**Data provided:**
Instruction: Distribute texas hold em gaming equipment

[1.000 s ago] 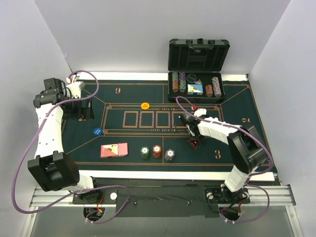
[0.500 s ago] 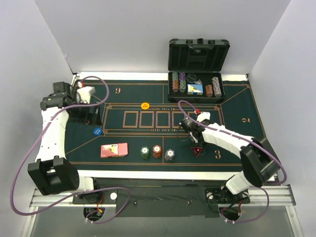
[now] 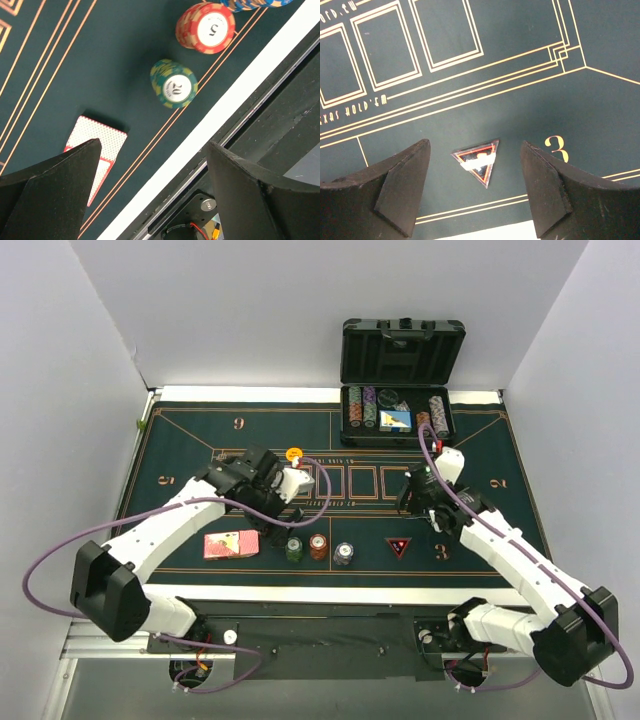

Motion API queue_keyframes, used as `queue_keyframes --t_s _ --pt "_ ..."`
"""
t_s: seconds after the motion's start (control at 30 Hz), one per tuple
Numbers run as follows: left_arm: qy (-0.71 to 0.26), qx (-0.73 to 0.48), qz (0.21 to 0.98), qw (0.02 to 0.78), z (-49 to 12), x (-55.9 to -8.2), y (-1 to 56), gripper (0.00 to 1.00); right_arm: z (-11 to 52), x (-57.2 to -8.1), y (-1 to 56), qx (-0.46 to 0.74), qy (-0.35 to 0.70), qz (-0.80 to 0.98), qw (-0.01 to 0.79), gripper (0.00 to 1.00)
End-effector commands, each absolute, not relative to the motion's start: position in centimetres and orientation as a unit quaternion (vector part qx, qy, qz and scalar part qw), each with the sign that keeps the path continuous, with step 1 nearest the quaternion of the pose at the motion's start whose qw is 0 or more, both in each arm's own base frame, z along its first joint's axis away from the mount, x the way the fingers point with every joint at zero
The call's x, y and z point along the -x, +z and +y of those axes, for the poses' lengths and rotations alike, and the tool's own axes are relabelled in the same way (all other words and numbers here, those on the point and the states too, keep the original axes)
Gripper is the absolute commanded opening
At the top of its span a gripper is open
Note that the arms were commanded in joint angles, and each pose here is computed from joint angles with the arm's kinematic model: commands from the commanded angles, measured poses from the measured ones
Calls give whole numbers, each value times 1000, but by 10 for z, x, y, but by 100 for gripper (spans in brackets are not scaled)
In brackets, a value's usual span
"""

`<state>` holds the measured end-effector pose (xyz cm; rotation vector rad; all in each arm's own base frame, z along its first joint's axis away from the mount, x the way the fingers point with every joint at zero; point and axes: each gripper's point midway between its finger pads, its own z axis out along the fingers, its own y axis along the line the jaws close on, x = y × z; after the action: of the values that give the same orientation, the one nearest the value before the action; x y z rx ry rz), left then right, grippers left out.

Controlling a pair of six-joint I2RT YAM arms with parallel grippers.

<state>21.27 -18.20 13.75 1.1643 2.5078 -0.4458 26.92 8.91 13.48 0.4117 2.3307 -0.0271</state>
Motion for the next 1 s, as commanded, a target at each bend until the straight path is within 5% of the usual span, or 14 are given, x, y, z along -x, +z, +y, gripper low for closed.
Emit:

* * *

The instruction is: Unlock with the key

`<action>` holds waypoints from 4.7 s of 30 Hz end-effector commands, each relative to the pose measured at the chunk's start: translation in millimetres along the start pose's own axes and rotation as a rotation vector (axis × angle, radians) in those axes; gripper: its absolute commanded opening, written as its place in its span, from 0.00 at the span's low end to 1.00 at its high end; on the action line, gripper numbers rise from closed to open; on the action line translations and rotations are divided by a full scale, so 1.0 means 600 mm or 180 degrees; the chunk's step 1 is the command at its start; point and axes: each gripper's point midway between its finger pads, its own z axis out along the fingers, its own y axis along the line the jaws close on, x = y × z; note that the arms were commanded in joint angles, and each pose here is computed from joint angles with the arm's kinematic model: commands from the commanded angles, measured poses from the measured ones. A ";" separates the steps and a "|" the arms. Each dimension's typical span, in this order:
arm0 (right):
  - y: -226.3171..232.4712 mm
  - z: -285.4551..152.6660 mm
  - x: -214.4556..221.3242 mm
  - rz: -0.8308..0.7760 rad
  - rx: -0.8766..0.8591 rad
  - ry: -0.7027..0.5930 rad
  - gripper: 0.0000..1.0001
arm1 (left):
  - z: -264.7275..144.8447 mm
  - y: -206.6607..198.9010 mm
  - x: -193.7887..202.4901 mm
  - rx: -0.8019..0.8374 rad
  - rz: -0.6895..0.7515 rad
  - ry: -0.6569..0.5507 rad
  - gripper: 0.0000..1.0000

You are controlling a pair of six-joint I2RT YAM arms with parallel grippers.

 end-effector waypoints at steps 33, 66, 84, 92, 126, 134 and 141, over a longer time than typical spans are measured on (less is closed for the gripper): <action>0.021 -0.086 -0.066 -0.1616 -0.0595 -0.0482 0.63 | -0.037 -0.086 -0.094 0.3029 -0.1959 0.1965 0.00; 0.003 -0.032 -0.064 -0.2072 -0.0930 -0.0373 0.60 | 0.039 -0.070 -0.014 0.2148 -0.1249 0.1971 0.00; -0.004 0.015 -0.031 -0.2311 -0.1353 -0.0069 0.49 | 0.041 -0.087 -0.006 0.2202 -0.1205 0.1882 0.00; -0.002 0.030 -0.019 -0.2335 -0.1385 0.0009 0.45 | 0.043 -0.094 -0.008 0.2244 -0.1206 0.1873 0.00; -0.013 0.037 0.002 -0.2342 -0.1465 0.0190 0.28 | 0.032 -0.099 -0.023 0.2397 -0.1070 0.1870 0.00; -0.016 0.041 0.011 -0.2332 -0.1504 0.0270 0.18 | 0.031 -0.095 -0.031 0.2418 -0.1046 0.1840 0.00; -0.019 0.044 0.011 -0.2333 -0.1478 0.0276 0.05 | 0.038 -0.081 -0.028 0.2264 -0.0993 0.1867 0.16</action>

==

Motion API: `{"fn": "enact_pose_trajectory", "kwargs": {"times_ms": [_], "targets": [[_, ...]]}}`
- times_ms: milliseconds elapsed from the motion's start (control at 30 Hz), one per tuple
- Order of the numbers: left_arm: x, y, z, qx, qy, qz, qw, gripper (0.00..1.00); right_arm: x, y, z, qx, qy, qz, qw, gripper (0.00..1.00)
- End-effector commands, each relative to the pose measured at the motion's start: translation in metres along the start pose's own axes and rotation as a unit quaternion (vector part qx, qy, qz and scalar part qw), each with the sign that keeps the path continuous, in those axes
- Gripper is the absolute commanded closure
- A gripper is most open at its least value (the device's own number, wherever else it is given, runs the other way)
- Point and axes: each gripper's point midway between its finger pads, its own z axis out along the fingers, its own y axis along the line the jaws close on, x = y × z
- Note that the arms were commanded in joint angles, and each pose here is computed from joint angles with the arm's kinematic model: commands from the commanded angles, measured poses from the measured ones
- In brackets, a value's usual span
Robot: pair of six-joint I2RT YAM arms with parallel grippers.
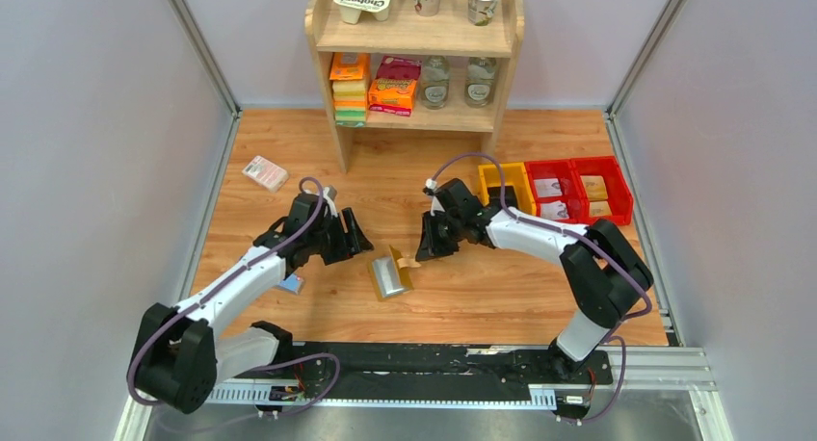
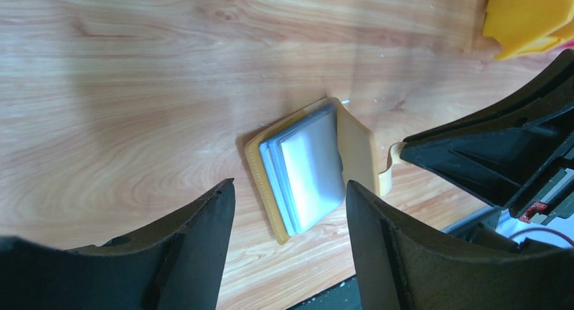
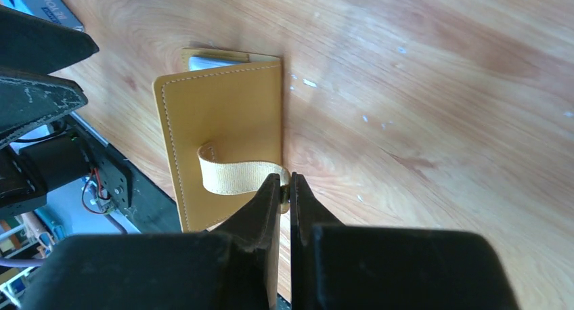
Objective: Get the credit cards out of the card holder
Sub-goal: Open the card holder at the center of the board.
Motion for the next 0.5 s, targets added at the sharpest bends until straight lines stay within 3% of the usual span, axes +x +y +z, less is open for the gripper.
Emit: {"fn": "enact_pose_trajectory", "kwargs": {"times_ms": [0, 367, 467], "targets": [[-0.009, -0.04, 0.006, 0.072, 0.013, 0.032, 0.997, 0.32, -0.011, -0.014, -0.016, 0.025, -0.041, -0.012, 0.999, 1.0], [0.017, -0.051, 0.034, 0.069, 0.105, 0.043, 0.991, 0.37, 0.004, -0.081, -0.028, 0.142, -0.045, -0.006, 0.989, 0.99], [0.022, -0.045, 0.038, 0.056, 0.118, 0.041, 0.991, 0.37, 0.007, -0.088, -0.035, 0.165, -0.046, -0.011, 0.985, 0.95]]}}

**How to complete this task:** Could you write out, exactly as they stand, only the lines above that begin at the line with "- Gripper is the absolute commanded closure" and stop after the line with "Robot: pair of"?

**Task answer:**
- Gripper is the absolute commanded closure
- A gripper is most open at its least value (the device's own number, wherever else it is given, runs the other way)
- Point and axes: each gripper's point midway between its finger pads, its own z axis out along the fingers, its own y axis along the line the jaws close on, x = y × z
- Note that the arms were commanded in joint angles, and each pose here is computed from joint angles with the arm's kinematic model: commands from the commanded angles, measured poses from the measured ones
- In brackets, a value's usual span
Robot: pair of six-joint I2RT YAM arms with parallel grippers.

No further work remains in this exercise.